I disagree with the commenter who said to confront the fellow, demanding proof of his professorship. If you really care, look it up yourself. But it's inappropriate to make the lesson an interrogation of him.

I think this person is pretty much a rare case. That said, if you are doing individualized tutoring, you should realize that it's not just the material gaps of your students that will vary, but also motivation, personality, etc. For one thing, he's truly an "adult learner". There will be some differences in how you handle him versus how you handle what is essentially a delayed adolescent (undergrad, not working full time). That doesn't mean you don't want to move him along. But just have a little feel for how people can be different. And still try to bring him along. The "not compromising" gave me an impression you expect everyone to be the same, respond to the same sort of plan.

I wouldn't think of it as "compromising", but just try to help the trainee, given his tendencies. It's not that strange to have a client in physical training, music, etc. who pays for help but does not always practice rigorously.

Rather than getting into an argument (the direct approach) see if you can gently tease/encourage the fellow to do more. Like..."sure, I agree it's boring to do drill problems...and after all you wouldn't want to master things."
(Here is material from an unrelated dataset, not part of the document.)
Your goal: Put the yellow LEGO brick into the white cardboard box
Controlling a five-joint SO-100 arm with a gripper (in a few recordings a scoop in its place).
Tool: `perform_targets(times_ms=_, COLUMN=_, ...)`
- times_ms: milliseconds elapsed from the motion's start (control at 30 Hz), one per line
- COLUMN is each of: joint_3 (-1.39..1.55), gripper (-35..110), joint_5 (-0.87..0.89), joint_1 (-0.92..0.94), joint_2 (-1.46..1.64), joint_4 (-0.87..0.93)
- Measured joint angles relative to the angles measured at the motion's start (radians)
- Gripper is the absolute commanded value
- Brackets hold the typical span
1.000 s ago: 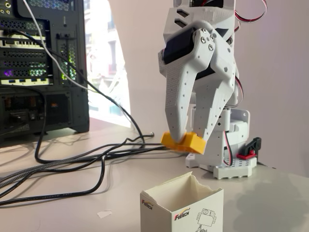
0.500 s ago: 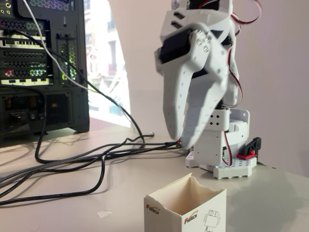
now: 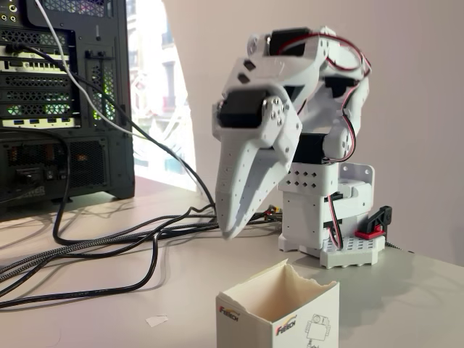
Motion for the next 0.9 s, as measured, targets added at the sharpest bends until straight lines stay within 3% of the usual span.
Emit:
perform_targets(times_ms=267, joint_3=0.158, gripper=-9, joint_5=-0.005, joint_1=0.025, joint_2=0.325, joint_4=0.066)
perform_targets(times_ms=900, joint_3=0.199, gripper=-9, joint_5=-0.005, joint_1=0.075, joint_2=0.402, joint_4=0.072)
Try to come up with some plan that gets the fellow interests and that is not 100% boring drill. Maybe some chemical applications or the like. Or have some aspect of the lesson that is more gamified. Like a 5 minute quiz at beginning. Donno, exactly. Try some different things.
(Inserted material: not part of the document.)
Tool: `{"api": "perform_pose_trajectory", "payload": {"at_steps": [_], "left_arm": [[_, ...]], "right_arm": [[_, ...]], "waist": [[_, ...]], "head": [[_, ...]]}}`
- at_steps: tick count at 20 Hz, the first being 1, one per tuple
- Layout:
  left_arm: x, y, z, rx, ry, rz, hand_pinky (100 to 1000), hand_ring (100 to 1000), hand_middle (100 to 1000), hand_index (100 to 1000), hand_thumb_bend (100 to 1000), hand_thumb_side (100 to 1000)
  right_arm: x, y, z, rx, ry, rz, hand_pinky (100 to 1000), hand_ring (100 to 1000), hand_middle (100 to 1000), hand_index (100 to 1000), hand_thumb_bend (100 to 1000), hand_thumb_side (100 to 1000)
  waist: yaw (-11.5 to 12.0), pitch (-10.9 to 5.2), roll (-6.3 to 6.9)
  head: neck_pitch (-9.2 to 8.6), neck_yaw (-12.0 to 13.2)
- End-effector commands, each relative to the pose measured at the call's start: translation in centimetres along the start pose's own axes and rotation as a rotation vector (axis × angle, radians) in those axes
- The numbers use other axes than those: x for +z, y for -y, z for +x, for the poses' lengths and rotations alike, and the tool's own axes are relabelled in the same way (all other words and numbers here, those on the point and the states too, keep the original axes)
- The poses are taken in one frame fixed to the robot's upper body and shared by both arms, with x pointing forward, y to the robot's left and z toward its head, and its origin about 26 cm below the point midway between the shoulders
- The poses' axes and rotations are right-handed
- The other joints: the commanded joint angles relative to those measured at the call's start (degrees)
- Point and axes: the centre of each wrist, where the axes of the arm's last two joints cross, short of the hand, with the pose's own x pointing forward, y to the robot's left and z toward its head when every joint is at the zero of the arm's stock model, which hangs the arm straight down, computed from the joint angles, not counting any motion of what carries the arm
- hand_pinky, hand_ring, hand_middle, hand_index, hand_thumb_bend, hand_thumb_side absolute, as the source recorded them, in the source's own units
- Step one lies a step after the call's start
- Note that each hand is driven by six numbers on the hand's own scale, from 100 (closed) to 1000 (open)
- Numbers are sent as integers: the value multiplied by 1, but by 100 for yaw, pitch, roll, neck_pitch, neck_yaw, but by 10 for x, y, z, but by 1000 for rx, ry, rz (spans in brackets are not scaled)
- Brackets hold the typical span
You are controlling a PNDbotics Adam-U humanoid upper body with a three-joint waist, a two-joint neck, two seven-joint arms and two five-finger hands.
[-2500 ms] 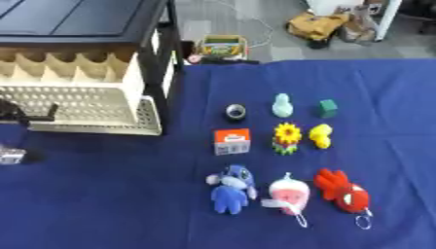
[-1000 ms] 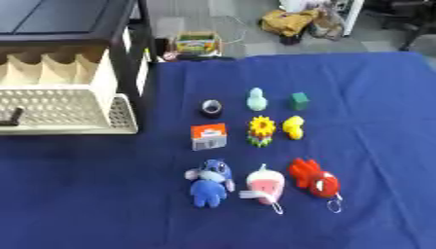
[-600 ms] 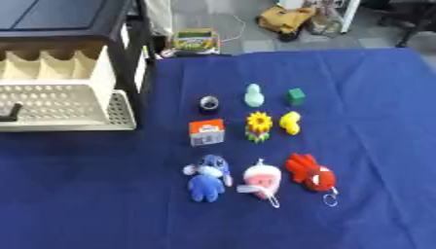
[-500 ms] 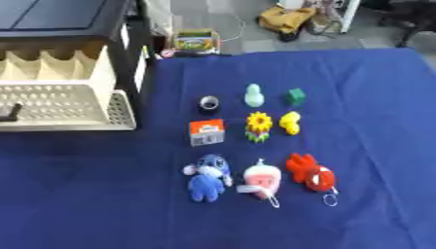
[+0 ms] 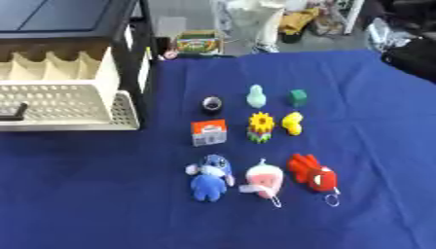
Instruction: Pick up objects from table and place into drawer.
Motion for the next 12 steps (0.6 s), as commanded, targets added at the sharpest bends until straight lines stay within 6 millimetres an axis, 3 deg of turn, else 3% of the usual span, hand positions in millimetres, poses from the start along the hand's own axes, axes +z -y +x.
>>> {"api": "perform_pose_trajectory", "payload": {"at_steps": [1, 2, 3, 4, 7, 12], "left_arm": [[-2, -8, 3, 1, 8, 63, 100, 100, 100, 844, 577, 867], [-2, -8, 3, 4, 7, 73, 100, 100, 100, 844, 580, 866], [-2, -8, 3, 8, 7, 81, 100, 100, 100, 843, 590, 873], [-2, -8, 4, 13, 7, 87, 100, 100, 100, 843, 584, 865], [-3, -8, 4, 26, 15, 115, 100, 100, 100, 841, 593, 858], [-4, -7, 6, 44, 30, 166, 100, 100, 100, 835, 598, 853]], "right_arm": [[-2, 10, 1, 95, 41, 85, 807, 835, 782, 892, 314, 858], [-2, 9, 2, 105, 48, 112, 809, 837, 781, 891, 327, 857], [-2, 8, 3, 112, 55, 134, 814, 841, 782, 891, 400, 835], [-2, 8, 3, 118, 62, 153, 814, 843, 784, 890, 377, 845], [0, 4, 5, 124, 76, 218, 820, 848, 785, 884, 476, 847], [5, -6, 9, 128, 90, 329, 820, 854, 788, 874, 551, 843]], "waist": [[1, -113, -9], [0, -113, -10], [1, -113, -12], [2, -114, -12], [9, -114, -14], [22, -102, -20]], "head": [[17, -10], [12, -14], [3, -8], [-7, 3], [-33, 15], [-54, -120]]}}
I doubt proofs are a good use of time. He has more basic skill deficits. And it's not well connected to his needs in chemistry (maybe being able to read mathy articles in J. Phys. Chem.)

P.s. I would also encourage you to encourage the student to buy Frank Ayres First Year College Math. It's at about the right level (precalc, with a VERY gentle "intro to calc"). Having something shorter and friendlier versus a bunch of logorrheic doorstops may be helpful for him to refer to. Also, there is a strong emphasis on drill.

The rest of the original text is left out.